--- What is required ---
The data below should be restated word for word, pictures omitted.

--- Recorded information ---
▬▬▬▬▬▬
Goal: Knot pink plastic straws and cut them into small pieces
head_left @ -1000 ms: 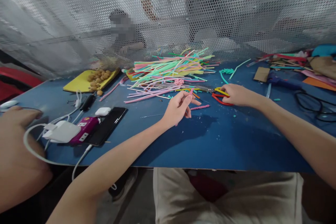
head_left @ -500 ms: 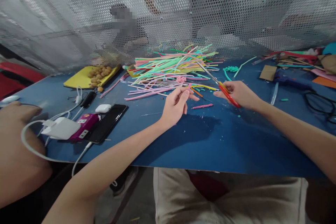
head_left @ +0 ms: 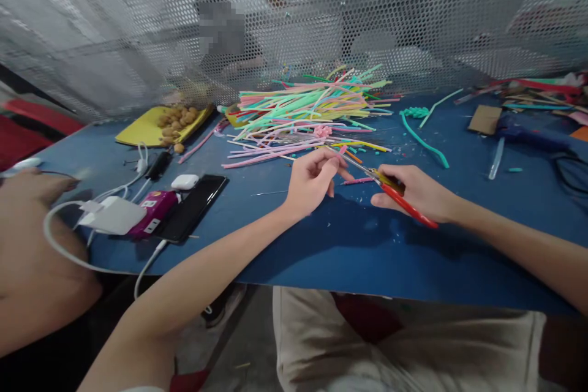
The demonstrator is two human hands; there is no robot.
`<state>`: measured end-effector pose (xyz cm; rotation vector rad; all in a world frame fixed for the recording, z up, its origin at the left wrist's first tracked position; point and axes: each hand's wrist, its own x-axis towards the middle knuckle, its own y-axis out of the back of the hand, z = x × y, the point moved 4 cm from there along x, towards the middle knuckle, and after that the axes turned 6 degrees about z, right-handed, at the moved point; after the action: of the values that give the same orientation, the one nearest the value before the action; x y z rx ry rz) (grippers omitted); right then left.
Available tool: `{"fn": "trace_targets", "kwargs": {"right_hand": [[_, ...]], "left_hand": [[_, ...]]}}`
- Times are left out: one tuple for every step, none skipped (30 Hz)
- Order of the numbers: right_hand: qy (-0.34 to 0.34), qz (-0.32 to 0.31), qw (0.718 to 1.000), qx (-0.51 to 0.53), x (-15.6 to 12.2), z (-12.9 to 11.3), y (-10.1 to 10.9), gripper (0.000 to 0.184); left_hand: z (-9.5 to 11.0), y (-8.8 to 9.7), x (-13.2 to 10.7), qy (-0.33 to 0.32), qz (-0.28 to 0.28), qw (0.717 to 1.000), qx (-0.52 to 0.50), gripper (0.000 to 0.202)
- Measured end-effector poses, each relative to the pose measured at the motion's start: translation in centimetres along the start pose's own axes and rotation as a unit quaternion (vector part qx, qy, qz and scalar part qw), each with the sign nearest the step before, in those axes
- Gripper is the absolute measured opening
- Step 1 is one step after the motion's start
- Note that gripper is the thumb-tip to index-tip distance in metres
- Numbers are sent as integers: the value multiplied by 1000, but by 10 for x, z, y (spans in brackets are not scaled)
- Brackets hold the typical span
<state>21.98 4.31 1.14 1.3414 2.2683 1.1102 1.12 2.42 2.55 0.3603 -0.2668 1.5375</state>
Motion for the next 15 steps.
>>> {"fn": "trace_targets", "kwargs": {"right_hand": [[-3, -1, 1000, 6, -1, -2, -1, 50], [-5, -3, 1000, 9, -2, -3, -2, 49], [-7, -4, 1000, 11, -3, -5, -2, 49], [-7, -5, 1000, 10, -4, -6, -2, 49], [-7, -6, 1000, 8, -5, -6, -3, 49], [-8, -7, 1000, 7, -5, -7, -3, 49], [-9, -7, 1000, 7, -5, -7, -3, 50], [-11, -7, 1000, 6, -6, -6, -3, 50], [-13, -6, 1000, 5, -6, -6, -3, 49], [-14, -5, 1000, 2, -6, -5, -3, 49], [-15, -3, 1000, -2, -6, -5, -3, 49], [-16, -1, 1000, -7, -6, -4, -3, 48], [-16, 1, 1000, -11, -7, -4, -4, 47], [-17, 2, 1000, -14, -7, -4, -4, 47], [-17, 4, 1000, -14, -7, -4, -4, 46]], "left_hand": [[1, -1, -1, 4, -8, 1000, -3, 31], [3, -1, -2, 5, -16, 1000, -6, 32], [4, -2, -3, 5, -22, 1000, -9, 32], [6, -3, -4, 3, -29, 1000, -11, 33], [7, -3, -4, -1, -33, 999, -13, 33], [8, -3, -4, -4, -36, 999, -14, 33], [8, -3, -5, -6, -39, 999, -14, 32], [8, -3, -5, -6, -41, 999, -14, 32], [8, -3, -5, -6, -41, 999, -14, 32], [9, -3, -5, -4, -41, 999, -13, 32], [9, -3, -4, -3, -41, 999, -13, 33], [9, -3, -4, -3, -40, 999, -14, 34], [10, -4, -4, -4, -41, 999, -15, 34], [11, -4, -4, -5, -41, 999, -17, 34], [12, -4, -4, -7, -42, 999, -20, 33]]}}
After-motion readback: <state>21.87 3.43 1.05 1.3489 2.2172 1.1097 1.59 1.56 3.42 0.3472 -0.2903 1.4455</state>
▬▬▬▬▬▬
--- Answer space ---
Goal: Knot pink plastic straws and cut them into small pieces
head_left @ -1000 ms: 
head_left @ -500 ms: 
head_left @ +0 ms: 
The demonstrator is two human hands; there is no robot.
`<state>`: measured end-effector pose (xyz cm; rotation vector rad; all in a world frame fixed for the recording, z up, its origin at the left wrist's first tracked position; point and axes: each hand's wrist, its own x-axis towards the middle knuckle, its own y-axis out of the back of the hand, z = x × y, the point moved 4 cm from there along x, towards the middle knuckle, and after that the axes turned 6 degrees about z, right-handed, at the moved point; after the action: of the values that give the same orientation, the one nearest the value before the action; x y z rx ry rz) (grippers omitted); right then left.
Available tool: `{"fn": "trace_targets", "kwargs": {"right_hand": [[_, ...]], "left_hand": [[_, ...]]}}`
- Times are left out: one tuple for every step, none skipped (30 Hz)
- Order of the numbers: right_hand: qy (-0.34 to 0.34), qz (-0.32 to 0.31), qw (0.718 to 1.000), qx (-0.51 to 0.53), x (-15.6 to 12.2), z (-12.9 to 11.3), y (-10.1 to 10.9), gripper (0.000 to 0.184); left_hand: z (-9.5 to 11.0), y (-8.8 to 9.7), x (-13.2 to 10.7), qy (-0.33 to 0.32), qz (-0.28 to 0.28), qw (0.717 to 1.000), qx (-0.52 to 0.50), gripper (0.000 to 0.202)
- Measured end-effector poses, each relative to the pose measured at the motion's start: translation in centimetres along the start pose's own axes and rotation as a unit quaternion (vector part qx, qy, qz and scalar part qw), each with the sign nearest the step before, in those axes
- Gripper is the absolute measured opening
- Step 1 is one step after the motion's start
- Note that gripper is the thumb-tip to index-tip distance in metres
- Numbers are sent as integers: the value multiplied by 1000, but by 10 for x, z, y (spans in brackets are not scaled)
- Brackets hold the typical span
<state>21.98 4.31 1.14 1.3414 2.2683 1.1102 1.12 2.42 2.55 0.3603 -0.2668 1.5375</state>
Motion for the next 15 steps.
>>> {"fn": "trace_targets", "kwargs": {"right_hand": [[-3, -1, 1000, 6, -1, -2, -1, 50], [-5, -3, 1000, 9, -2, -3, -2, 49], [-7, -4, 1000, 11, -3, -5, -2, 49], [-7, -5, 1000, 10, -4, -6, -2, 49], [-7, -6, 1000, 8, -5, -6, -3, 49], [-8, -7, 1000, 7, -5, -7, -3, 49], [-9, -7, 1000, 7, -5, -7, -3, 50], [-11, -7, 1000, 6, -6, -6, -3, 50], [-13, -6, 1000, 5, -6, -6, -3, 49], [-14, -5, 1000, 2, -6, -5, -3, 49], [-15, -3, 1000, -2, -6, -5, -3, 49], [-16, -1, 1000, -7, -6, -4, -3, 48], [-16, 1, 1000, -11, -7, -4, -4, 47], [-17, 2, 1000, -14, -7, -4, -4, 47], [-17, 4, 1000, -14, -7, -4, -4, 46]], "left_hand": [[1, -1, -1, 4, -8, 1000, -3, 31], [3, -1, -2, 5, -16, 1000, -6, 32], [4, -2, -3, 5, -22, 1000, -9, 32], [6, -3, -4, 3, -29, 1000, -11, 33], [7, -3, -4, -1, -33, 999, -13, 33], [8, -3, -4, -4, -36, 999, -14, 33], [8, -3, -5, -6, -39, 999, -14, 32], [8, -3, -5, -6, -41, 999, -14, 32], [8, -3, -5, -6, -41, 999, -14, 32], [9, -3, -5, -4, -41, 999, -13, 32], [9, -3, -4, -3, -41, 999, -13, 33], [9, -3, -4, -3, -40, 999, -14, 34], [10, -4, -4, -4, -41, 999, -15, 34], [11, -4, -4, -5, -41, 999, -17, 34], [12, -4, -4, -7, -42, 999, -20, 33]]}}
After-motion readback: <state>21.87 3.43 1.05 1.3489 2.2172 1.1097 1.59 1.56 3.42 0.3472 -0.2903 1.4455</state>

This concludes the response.